_What the task requires_:
For the data below, give the number of lines containing "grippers" and nothing more.

───── Raw data ─────

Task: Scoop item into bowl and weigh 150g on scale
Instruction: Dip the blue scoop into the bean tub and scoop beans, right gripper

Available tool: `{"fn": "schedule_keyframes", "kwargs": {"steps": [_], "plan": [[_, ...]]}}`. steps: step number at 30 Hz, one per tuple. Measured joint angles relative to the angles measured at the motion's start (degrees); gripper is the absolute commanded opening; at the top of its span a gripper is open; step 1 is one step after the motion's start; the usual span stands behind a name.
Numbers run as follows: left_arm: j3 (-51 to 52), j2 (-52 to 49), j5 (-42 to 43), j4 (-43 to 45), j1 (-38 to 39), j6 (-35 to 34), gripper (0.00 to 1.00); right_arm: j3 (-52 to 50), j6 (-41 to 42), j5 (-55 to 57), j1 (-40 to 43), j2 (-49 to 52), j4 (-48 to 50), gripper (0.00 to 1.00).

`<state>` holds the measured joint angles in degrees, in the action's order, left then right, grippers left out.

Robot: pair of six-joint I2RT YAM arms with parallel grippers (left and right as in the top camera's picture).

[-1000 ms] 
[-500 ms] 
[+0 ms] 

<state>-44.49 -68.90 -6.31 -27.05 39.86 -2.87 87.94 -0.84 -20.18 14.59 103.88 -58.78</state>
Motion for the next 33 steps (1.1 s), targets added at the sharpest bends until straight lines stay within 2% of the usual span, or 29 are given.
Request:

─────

_Task result_:
2